▶
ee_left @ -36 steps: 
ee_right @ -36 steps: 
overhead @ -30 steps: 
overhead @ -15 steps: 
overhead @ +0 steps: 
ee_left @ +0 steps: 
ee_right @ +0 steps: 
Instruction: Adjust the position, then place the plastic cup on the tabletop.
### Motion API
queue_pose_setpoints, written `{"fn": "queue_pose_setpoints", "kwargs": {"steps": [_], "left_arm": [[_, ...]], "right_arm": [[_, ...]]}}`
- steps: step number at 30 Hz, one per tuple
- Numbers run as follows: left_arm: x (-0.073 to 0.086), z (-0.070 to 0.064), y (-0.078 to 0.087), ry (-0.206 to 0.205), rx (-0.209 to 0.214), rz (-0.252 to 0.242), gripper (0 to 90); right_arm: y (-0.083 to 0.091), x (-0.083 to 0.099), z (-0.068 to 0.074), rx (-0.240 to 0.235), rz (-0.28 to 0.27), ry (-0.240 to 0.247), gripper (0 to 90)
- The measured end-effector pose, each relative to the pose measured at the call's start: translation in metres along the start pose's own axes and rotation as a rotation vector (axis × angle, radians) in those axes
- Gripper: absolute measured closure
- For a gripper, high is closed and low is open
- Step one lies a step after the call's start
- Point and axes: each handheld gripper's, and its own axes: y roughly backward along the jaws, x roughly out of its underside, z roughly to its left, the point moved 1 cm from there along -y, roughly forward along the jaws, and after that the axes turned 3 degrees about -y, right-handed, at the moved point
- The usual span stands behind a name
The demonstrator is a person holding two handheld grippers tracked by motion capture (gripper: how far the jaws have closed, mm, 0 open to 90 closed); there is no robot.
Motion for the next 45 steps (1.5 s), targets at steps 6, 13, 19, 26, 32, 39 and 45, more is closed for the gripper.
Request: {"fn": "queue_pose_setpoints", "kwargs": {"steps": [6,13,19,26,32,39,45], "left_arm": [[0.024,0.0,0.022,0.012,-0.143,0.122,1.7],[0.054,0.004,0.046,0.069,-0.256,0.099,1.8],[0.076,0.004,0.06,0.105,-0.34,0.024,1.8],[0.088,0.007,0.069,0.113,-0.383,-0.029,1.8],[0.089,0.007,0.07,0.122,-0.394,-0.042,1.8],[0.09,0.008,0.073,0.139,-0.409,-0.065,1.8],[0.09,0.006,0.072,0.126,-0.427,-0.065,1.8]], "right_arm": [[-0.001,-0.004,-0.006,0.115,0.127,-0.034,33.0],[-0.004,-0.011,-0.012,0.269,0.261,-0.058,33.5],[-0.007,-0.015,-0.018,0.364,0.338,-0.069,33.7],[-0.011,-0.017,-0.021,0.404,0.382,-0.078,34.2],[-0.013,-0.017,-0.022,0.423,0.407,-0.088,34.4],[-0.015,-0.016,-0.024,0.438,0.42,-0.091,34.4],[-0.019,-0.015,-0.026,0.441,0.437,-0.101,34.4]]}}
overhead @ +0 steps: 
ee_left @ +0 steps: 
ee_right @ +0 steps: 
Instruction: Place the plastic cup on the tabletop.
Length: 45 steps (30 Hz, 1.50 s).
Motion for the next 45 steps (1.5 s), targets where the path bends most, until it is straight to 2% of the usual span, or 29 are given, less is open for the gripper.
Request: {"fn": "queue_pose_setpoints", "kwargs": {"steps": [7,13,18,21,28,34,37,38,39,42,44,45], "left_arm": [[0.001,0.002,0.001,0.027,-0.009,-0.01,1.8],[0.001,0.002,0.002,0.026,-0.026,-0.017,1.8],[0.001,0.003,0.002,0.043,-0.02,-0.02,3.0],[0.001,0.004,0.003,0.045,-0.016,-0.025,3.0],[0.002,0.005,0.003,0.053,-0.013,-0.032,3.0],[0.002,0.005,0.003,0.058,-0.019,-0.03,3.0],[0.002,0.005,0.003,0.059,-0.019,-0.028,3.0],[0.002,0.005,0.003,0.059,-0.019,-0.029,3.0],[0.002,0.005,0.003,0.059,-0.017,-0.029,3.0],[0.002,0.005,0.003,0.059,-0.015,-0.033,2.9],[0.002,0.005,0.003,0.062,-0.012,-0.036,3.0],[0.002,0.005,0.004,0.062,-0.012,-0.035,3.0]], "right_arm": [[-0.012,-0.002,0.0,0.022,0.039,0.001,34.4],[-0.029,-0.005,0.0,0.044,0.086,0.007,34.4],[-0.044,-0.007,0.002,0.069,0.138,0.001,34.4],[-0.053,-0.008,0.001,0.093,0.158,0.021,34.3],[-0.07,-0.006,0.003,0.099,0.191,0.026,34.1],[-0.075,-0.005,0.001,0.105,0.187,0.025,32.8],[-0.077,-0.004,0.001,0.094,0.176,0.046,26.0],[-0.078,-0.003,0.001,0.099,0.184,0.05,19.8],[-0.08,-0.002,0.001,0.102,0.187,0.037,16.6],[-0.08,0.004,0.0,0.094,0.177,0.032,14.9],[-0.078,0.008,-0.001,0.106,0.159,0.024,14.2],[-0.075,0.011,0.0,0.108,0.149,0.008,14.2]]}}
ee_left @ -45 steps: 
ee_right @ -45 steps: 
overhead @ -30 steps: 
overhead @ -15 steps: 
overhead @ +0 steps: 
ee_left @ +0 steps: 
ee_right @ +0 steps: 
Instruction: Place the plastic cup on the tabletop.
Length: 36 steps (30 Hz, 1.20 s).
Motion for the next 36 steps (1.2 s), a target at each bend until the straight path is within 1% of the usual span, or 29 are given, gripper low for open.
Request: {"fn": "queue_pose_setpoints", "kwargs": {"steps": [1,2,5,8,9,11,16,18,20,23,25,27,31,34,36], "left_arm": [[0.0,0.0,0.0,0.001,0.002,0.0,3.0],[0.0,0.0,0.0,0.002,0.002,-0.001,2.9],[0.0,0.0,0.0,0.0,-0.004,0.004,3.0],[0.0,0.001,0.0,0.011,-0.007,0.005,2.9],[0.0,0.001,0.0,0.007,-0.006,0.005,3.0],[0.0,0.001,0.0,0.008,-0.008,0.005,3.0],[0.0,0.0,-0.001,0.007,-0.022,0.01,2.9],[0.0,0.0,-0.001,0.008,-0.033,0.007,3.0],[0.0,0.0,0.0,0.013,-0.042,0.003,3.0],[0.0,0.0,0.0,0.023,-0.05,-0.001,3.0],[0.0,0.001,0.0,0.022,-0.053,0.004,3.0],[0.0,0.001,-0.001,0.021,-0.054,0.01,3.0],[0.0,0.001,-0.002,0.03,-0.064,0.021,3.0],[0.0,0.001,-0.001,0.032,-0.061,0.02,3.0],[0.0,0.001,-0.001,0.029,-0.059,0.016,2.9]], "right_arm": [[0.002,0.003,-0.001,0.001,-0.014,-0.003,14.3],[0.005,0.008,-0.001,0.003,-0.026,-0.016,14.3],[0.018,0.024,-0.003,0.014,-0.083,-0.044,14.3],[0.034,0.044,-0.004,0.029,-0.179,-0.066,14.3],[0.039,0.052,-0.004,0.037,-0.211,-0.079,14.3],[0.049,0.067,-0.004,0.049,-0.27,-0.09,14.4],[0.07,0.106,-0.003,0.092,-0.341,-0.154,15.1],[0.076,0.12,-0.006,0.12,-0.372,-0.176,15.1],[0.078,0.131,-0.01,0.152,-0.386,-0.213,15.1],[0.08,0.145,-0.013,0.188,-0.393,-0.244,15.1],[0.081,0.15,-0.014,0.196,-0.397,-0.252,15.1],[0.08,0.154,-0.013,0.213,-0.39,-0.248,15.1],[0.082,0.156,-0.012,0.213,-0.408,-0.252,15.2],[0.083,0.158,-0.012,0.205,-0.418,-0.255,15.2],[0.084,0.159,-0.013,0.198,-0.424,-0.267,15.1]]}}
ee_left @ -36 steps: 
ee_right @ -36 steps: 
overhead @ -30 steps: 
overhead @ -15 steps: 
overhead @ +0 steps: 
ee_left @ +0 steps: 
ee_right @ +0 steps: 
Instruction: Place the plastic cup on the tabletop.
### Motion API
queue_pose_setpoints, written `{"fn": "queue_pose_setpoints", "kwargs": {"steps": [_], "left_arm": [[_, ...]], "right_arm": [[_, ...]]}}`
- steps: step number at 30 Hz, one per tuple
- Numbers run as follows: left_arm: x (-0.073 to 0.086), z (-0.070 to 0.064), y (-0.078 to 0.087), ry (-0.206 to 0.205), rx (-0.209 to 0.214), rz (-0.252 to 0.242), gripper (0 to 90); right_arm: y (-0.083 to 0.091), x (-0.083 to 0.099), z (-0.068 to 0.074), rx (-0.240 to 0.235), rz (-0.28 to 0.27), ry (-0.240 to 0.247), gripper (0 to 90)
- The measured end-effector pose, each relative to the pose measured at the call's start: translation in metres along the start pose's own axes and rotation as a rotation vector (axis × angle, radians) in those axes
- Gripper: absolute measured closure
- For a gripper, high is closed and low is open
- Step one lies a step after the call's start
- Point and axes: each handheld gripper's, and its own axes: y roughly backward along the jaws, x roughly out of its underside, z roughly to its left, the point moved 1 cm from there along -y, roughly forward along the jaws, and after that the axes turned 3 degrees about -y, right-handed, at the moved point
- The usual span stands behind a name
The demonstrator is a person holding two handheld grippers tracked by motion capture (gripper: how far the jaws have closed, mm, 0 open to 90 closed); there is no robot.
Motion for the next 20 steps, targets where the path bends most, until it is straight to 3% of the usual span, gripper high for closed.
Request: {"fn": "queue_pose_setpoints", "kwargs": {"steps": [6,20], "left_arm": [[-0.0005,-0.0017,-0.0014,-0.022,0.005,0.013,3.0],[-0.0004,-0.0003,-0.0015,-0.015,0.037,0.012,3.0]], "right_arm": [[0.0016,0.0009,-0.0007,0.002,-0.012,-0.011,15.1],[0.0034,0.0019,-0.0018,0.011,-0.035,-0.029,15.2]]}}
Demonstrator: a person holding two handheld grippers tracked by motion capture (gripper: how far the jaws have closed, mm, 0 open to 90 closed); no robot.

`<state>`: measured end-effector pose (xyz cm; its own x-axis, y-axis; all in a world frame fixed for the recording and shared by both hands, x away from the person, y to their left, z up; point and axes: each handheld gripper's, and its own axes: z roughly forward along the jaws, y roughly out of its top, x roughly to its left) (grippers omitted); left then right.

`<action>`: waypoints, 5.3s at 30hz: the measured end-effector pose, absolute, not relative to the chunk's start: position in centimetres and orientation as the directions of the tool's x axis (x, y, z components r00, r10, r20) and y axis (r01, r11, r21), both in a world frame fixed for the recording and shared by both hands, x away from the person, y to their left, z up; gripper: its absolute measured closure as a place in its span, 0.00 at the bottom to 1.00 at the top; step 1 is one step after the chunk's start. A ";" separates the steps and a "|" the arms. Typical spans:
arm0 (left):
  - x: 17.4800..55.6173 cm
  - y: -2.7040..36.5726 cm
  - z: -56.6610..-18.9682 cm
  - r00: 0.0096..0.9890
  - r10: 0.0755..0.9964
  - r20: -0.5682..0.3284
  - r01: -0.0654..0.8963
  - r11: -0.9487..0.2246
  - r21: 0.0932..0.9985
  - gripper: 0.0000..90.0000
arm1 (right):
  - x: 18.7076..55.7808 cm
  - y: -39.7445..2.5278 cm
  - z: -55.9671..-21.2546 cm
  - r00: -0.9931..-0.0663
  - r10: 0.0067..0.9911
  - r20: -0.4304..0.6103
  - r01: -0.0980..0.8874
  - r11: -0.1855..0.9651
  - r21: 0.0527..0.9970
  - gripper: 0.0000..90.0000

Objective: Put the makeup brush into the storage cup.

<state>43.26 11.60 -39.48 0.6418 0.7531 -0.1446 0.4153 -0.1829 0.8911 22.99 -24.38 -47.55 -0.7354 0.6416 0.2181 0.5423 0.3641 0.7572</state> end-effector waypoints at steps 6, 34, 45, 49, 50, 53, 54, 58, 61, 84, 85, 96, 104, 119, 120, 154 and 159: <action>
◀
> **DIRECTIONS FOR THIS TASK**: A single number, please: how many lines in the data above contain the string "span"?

> **SOLUTION TO THIS EXERCISE**: 6